The James and Grace Lee Boggs Center

View Original

Choices Matter

For more than 400 years, the decisions made by the powerful in this land have been to increase economic benefits over human life. From the onslaught of violence against indigenous peoples to the human horrors of slavery, the economic well-being of some has been secured at the expense of the many. Over the centuries, this way of thinking has become commonplace. As James Boggs often said, “We are economically overdeveloped and politically underdeveloped” as a culture.
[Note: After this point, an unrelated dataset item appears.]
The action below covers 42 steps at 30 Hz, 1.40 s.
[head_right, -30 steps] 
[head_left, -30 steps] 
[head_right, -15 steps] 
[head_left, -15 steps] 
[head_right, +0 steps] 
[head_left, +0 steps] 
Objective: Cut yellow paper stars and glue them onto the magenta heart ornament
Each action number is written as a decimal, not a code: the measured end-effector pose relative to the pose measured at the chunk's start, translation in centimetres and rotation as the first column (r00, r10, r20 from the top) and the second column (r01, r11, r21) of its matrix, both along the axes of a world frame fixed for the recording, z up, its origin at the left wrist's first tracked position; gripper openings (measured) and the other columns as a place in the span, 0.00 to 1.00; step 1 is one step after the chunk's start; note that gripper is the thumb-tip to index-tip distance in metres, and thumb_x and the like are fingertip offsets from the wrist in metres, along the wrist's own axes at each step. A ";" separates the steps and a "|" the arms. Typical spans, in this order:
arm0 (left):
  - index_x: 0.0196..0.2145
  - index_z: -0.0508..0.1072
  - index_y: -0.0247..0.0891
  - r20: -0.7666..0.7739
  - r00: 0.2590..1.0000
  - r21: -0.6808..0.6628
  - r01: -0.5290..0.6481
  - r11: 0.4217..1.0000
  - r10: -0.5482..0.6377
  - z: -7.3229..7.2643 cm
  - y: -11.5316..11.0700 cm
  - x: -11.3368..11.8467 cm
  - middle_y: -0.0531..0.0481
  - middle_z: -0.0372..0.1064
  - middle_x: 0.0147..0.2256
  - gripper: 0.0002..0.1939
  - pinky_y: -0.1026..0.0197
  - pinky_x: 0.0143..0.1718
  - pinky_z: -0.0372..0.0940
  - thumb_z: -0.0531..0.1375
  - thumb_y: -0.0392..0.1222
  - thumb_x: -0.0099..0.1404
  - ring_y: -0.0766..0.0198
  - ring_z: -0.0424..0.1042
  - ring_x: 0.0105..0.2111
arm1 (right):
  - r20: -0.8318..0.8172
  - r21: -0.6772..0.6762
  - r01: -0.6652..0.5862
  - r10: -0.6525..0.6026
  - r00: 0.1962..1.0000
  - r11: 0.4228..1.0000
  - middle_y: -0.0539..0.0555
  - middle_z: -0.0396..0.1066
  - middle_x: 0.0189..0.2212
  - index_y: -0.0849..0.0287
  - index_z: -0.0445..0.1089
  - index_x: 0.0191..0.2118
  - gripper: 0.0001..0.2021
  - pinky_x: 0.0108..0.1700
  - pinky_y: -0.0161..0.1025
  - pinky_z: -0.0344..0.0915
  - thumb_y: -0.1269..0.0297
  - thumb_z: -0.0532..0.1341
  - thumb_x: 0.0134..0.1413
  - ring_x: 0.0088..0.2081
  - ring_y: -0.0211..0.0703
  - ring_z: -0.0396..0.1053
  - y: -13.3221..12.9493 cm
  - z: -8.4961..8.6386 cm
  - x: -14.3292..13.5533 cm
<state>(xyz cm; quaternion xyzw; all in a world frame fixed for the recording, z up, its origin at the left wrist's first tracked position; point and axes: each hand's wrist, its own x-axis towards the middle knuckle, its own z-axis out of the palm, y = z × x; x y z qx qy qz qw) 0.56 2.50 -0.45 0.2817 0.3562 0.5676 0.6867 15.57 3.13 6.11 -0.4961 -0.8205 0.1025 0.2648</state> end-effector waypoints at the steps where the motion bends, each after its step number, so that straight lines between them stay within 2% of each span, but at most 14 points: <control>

At moments, this direction has been challenged. Indigenous peoples resisted these choices, carrying on centuries of struggle against colonial expansion, cultural assault,  and the abuse of our earth. African people resisted, rebelled, and rebuilt in the face of enslavement. Immigrants brought ideas of collective and cooperative organizations. Abolitionists, past and present, the progressive era, the labor movement, African liberation, the Women’s movement, queer liberation, disability justice, and ecological protectors have brought out the best in us. Each, in its own way and time, forced us to confront the questions of what kind of people are we? What should be the basis or our relationships to each other? What are our responsibilities to one another and the earth on which we depend? 

Once again, we are faced with stark choices, this time brought to us by a global pandemic. But in the response to it, we are seeing the strands of our humanity emerge, after being buried under decades of narrow self-interest and unbridled greed. Across the country people are emphasizing we are in this together. Mutual aid societies, free concerts, poetry, reading, love, and laughter are emerging in ways that are unexpected, bringing delight. Even in the darkest of moments, as people suffer death and pain, a nurse offers a song. We are catching sight of the values and practices that will enable all of us to have a future of joy, care, and compassion.

And we are also being hit full force with the destructive impulses of those who wish to protect economic growth. Some are making crude calculations, easily dismissed.  But the subtle arguments are emerging from our business leaders, now energetically lobbying to “open the economy.” The New York Times reported that corporate leaders “ have become more vocal about the need for the administration to create a plan for the reopening of the economy.”

The Times reports, “The bankers, corporate executives and industrialists plead”  with Trump, “ to reopen the country as soon as possible, while the medical experts beg for more time to curb the coronavirus.”

The President, of course, is not the one who shut down the country. For this we have Governors to thank. Acting often against the advice of business leaders, Governors have made decisions in the public interest. 

In Michigan all of our Chambers of Commerce urged Governor Gretchen Whitmer to keep business open, even as the outlines of the pandemic were clear. The day before the initial stay at home order, the Michigan Chamber of Commerce orchestrated a letter from business leaders arguing against a widespread shut down.

Now, as there is a glimmer of hope that we are in fact flattening the curve, they are back at it.

As Stephanie Luce  wrote recently in Labor Notes, “The pandemic is exposing just how dysfunctional our economic system was to begin with. Capitalism is ideologically based on the principles of individualism and competition, but it becomes completely clear in a pandemic that what’s needed is solidarity: collective solutions that help everyone.”

The choices in front of us are as clear as they have ever been in our history. And the pull of destructive, individualistic, economic desires as powerful as ever. Each choice now matters in ways we can only begin to imagine.